Creation of the army and navy

Peter I turned separate sets of "subjective people" into annual recruitment sets and created a permanent trained army in which the soldiers served for life.

petrovsky fleet

The creation of a recruiting system took place from 1699 to 1705. from the Decree of 1699 "On admission to the service of soldiers from all free people." The system was based on the class principle: officers were recruited from the nobility, soldiers from the peasants and other tax-paying population. For the period 1699-1725. 53 recruitments were carried out, which amounted to 284187 people. Decree of February 20, 1705. garrison internal troops were created, which ensured order within the country. The created Russian regular army showed itself in the battles of Lesnaya, Poltava and in other battles. The reorganization of the army was carried out by the Discharge Order, the Order of Military Affairs, the Order of the Commissar General, the Order of Artillery, etc. Subsequently, the Discharge Table and the Commissariat were formed, and in 1717. created the Military Board. The recruiting system made it possible to have a large combat-ready army.

Peter and Menshikov

The Russian fleet was also formed from drafted recruits. At the same time, the Marine Corps was created. The navy was created during the wars with Turkey and Sweden. With the help of the Russian fleet, Russia established itself on the shores of the Baltic, which raised its international prestige and made it a maritime power.

Judicial reform

It was held in 1719 and streamlined, centralized and strengthened the entire judicial system of Russia. The main task of the reform is to separate the court from the administration. At the head of the judicial system was the monarch, he decided the most important state affairs. The monarch, as the supreme judge, dealt with and decided many cases on his own. On his initiative, the Office of Investigative Affairs arose on his initiative, they helped him to carry out judicial functions. The Prosecutor General and the Chief Prosecutor were subject to the court of the king, and the Senate was the court of appeal. Senators were subject to trial by the Senate (for malfeasance). The Justice Collegium was the court of appeal in relation to the court courts, it was the governing body over all the courts. Regional courts consisted of court courts and lower courts.

The presidents of court courts were governors and vice-governors. Cases moved from the lower court to the court court on appeal.

Chamberlains judged cases concerning the treasury; governors and zemstvo commissars tried peasants for the escape. Judicial functions were performed by almost all collegiums, excluding the Collegium of Foreign Affairs.

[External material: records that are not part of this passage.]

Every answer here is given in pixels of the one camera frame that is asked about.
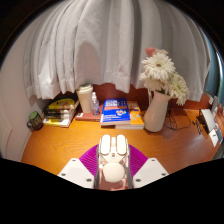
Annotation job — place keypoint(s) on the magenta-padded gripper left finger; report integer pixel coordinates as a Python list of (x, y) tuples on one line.
[(88, 160)]

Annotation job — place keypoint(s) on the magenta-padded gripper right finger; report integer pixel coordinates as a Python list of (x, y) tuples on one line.
[(138, 160)]

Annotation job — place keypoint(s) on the white computer mouse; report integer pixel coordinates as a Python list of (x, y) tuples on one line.
[(113, 171)]

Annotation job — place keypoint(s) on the dark red book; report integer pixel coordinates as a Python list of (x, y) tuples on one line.
[(86, 117)]

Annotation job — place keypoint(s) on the orange white book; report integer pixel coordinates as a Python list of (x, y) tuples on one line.
[(136, 116)]

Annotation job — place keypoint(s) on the white ceramic vase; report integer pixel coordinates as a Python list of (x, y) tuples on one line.
[(156, 115)]

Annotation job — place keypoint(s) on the blue book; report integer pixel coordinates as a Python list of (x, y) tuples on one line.
[(115, 111)]

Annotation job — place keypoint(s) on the clear spray bottle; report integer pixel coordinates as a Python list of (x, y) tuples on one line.
[(95, 106)]

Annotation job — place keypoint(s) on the cream tumbler with lid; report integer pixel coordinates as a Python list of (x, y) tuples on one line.
[(85, 100)]

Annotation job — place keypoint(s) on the yellow black book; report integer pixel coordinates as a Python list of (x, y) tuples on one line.
[(63, 103)]

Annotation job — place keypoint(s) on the dark green mug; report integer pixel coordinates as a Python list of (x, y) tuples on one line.
[(35, 121)]

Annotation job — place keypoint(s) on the dark wooden desk back panel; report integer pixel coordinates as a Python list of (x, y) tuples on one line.
[(110, 91)]

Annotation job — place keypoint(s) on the small white block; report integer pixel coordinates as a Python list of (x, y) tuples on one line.
[(214, 137)]

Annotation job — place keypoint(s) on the white flat device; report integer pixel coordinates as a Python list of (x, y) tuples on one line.
[(208, 120)]

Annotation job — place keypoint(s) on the white daisy flower bunch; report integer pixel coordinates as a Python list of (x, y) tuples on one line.
[(160, 71)]

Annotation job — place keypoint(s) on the white pleated curtain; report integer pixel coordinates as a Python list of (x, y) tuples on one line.
[(110, 40)]

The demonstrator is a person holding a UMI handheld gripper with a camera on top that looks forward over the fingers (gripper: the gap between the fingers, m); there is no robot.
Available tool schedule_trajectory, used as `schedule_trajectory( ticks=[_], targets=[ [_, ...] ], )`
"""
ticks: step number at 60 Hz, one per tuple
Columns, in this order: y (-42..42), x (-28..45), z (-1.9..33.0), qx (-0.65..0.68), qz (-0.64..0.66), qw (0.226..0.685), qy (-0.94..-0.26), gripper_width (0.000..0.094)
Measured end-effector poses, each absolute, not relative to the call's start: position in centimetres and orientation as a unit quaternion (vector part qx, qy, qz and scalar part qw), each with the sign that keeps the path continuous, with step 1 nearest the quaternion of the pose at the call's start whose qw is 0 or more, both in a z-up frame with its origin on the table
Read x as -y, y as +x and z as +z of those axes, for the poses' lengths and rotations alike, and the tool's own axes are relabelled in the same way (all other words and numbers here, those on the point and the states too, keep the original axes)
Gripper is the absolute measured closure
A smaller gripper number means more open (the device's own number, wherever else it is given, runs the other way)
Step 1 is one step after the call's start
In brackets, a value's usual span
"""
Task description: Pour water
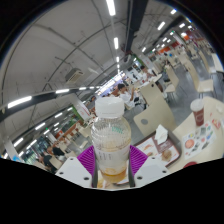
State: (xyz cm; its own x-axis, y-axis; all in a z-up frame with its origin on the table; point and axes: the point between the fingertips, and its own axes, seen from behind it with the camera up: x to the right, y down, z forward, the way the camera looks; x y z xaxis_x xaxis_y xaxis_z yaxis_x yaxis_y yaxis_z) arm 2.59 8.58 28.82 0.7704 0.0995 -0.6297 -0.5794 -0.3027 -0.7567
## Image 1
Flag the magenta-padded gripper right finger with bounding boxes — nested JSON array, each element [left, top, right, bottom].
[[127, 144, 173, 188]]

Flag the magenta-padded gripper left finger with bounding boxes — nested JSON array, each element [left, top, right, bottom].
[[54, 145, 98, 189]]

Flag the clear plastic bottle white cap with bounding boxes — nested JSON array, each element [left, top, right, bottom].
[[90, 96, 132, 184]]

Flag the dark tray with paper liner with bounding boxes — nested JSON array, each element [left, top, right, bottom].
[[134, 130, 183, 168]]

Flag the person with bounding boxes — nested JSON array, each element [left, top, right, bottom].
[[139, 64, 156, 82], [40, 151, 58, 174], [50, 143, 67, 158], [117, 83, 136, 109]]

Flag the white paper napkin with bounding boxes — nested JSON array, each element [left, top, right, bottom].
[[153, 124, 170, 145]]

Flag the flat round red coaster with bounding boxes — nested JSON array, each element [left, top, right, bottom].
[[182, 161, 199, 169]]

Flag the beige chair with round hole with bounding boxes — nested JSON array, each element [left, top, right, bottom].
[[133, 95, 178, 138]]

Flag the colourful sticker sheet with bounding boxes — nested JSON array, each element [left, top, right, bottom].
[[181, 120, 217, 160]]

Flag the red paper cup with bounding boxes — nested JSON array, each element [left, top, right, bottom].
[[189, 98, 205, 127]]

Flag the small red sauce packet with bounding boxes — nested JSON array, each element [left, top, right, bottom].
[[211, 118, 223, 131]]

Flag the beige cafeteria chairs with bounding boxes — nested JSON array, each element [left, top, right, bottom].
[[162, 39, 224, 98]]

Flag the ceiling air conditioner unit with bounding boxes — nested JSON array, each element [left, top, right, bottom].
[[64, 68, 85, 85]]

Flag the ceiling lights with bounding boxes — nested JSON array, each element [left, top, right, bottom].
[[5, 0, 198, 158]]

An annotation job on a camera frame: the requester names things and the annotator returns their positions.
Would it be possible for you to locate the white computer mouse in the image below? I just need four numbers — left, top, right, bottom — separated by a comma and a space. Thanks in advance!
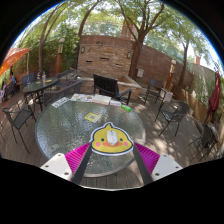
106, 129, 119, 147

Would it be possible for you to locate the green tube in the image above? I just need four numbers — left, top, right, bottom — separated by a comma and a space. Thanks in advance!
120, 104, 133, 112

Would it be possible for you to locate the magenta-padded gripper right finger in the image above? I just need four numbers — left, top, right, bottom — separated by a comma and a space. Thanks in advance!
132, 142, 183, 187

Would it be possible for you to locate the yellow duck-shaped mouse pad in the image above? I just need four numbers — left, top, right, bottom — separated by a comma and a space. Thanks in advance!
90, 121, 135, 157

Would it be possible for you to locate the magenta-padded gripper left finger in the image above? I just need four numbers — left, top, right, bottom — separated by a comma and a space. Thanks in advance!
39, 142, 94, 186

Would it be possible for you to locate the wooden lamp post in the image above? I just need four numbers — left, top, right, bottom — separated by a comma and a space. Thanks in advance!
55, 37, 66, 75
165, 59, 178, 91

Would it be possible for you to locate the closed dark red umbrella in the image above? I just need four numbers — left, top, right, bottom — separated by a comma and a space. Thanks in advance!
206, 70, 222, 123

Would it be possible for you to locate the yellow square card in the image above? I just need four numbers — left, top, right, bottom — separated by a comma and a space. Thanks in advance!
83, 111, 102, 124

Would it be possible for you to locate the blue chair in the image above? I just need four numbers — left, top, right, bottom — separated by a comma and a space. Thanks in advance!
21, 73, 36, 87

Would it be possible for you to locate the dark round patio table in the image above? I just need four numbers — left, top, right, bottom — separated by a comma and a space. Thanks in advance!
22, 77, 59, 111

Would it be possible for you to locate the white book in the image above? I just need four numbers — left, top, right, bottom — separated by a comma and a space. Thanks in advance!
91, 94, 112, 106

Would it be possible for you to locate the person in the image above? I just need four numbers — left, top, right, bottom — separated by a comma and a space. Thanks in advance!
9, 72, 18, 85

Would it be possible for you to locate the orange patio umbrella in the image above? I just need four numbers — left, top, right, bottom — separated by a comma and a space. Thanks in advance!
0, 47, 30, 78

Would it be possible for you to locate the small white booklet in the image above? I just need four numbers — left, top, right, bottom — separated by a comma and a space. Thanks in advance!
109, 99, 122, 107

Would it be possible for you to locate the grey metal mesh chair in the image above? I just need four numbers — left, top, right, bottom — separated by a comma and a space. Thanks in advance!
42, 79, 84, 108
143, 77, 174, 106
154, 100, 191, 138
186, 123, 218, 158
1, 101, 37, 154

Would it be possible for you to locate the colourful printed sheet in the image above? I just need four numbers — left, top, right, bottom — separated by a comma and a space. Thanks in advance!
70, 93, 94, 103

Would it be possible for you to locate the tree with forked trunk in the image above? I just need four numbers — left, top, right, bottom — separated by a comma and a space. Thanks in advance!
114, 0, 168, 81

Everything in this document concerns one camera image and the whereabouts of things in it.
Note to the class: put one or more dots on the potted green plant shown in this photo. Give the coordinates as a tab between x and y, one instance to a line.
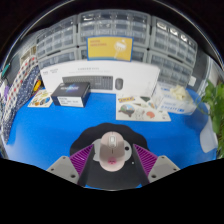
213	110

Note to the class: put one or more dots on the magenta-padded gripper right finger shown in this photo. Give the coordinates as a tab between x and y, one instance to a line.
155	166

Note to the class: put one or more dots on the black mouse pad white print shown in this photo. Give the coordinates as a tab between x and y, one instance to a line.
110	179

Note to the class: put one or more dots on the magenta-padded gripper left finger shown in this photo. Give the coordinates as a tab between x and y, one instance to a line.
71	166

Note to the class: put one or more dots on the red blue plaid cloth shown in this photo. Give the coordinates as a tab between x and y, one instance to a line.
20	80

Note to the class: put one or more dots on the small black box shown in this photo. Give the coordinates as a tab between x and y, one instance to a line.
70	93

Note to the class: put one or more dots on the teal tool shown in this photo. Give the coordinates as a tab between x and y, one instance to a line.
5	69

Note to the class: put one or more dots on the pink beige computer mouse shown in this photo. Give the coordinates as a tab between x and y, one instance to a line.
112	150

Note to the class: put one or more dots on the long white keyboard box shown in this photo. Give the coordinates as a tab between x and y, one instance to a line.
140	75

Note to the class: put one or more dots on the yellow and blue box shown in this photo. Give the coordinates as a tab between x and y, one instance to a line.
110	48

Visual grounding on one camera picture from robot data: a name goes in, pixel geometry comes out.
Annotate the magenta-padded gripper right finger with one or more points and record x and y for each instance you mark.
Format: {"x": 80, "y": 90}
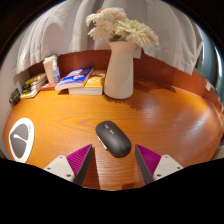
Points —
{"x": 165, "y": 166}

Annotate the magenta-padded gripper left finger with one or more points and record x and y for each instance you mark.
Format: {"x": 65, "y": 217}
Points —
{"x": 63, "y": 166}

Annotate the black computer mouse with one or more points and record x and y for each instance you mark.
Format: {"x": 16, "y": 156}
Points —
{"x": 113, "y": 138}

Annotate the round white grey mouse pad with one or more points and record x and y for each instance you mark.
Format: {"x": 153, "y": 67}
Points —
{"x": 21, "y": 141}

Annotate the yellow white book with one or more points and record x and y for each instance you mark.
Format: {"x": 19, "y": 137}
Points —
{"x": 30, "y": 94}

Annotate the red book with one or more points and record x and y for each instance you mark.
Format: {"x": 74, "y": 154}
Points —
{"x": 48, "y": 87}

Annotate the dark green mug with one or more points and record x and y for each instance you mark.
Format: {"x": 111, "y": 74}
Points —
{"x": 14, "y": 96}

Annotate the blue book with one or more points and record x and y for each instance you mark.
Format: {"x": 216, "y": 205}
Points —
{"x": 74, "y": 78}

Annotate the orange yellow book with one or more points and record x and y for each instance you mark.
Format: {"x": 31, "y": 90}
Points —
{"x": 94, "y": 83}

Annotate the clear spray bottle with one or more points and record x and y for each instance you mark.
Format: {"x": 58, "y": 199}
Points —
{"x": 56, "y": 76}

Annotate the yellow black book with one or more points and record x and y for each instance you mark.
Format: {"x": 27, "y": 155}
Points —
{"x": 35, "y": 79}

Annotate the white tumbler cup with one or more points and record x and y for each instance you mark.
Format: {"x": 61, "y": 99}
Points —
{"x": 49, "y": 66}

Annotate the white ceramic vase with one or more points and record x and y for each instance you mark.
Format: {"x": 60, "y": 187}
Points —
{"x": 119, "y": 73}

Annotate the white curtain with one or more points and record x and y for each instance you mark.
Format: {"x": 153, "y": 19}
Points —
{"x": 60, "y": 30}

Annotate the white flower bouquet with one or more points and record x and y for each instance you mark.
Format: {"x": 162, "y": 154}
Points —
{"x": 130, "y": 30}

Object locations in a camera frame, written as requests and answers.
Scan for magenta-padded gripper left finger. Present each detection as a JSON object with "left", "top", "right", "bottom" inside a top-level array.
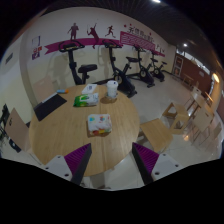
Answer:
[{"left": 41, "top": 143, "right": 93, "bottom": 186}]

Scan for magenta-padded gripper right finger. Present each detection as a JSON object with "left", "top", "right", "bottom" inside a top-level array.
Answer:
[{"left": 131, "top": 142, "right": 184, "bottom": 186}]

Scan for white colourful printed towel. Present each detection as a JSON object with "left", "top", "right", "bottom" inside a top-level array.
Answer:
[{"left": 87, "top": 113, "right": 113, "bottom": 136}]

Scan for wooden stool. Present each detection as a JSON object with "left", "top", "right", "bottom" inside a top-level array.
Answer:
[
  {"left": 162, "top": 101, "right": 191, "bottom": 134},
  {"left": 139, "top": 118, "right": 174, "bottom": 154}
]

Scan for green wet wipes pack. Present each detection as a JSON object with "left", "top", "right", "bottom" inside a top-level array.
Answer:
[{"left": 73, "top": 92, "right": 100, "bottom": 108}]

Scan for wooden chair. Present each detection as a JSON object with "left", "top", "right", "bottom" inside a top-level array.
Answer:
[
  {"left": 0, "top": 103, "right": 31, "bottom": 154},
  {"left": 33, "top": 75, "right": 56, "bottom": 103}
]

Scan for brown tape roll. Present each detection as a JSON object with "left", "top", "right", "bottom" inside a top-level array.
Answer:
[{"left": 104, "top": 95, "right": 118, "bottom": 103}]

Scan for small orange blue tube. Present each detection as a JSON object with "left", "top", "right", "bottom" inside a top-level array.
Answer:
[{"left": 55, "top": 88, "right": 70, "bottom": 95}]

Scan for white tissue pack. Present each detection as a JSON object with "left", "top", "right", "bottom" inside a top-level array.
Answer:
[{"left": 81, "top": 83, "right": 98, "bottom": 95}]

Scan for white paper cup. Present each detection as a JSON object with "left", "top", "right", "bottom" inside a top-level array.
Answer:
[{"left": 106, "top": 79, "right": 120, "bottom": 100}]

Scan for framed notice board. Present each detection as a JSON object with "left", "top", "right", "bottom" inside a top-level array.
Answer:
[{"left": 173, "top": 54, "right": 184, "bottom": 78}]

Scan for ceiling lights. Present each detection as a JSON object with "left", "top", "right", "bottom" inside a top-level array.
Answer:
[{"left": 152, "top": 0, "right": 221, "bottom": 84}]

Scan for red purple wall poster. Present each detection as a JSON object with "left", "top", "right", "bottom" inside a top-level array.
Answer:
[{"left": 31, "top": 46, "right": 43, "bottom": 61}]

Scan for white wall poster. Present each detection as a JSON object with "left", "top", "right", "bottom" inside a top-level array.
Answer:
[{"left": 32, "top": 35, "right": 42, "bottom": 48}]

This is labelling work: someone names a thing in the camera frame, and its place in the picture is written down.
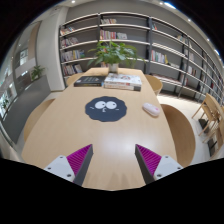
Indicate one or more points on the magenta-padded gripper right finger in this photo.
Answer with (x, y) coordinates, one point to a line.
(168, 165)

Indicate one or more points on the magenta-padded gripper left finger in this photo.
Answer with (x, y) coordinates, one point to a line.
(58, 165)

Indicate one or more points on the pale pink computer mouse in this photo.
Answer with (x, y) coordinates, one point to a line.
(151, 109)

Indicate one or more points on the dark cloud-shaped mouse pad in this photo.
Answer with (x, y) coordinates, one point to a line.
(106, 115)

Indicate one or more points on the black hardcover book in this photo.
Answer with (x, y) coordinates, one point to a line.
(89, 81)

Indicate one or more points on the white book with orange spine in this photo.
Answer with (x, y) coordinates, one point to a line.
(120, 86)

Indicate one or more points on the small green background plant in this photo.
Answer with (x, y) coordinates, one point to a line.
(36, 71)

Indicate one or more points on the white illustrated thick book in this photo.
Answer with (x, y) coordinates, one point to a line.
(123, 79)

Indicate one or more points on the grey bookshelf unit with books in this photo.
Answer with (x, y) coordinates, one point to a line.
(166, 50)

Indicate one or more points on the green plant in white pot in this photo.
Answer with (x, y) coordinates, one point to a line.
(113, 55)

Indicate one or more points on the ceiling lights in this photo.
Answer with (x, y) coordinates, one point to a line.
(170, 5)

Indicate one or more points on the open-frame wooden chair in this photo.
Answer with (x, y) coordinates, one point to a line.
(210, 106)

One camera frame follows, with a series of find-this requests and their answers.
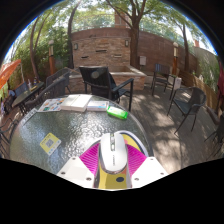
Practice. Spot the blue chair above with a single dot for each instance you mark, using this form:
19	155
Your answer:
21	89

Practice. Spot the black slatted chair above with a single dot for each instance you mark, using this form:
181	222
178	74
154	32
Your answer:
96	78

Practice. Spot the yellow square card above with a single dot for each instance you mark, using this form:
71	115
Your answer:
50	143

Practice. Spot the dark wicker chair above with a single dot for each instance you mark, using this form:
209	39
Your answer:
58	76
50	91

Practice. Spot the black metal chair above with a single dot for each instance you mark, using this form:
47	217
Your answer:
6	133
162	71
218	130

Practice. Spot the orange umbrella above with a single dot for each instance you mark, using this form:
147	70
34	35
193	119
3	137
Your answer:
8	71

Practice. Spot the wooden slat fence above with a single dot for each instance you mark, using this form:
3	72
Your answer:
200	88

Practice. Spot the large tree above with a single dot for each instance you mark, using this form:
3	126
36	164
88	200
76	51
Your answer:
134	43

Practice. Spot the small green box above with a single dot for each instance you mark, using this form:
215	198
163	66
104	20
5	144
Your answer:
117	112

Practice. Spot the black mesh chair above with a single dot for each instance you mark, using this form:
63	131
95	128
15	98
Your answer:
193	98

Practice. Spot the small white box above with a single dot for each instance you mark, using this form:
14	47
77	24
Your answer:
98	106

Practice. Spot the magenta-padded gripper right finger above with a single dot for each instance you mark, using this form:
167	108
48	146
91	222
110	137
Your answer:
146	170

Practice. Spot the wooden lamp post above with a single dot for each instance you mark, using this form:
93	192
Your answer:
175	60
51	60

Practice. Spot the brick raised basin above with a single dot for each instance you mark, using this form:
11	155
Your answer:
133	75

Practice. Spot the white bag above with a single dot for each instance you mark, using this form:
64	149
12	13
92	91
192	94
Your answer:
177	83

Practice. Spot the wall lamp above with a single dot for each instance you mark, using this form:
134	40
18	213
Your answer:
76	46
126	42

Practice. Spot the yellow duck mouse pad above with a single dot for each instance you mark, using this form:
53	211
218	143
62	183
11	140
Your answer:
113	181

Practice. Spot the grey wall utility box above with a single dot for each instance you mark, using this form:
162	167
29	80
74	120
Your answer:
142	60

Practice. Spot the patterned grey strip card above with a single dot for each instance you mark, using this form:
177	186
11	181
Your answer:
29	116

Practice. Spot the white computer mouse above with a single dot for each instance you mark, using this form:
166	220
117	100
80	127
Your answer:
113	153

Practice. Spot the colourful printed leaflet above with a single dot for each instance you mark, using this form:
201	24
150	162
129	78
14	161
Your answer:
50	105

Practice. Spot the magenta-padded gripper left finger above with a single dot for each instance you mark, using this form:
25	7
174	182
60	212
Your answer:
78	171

Political cases were considered by the Preobrazhensky Prikaz and the Secret Chancellery. But since the order of passing cases through the instances was confused, governors and voivodes interfered in court cases, and judges in administrative ones, a new reorganization of the judiciary was carried out: the lower courts were replaced by provincial ones and passed to the voivodes and assessors, court courts and their functions were eliminated were given to the governors.

Thus, the court and the administration again merged into one body. Court cases were most often resolved slowly, accompanied by red tape and bribery.

The adversarial principle was replaced by the investigative one. In general, the judicial reform was especially unplanned and chaotic. The judicial system of the period of Peter's reforms was characterized by the process of strengthening centralization and bureaucratization, the development of estate justice and served the interests of the nobility.

The historian N. Ya. Danilevsky noted two aspects of the activity of Peter I: state and reform (“changes in everyday life, mores, customs and concepts”). In his opinion, "the first activity deserves eternal grateful, reverent memory and the blessing of posterity." By the activities of the second kind, Peter brought "the greatest harm to the future of Russia": "Life was forcibly turned upside down in a foreign way."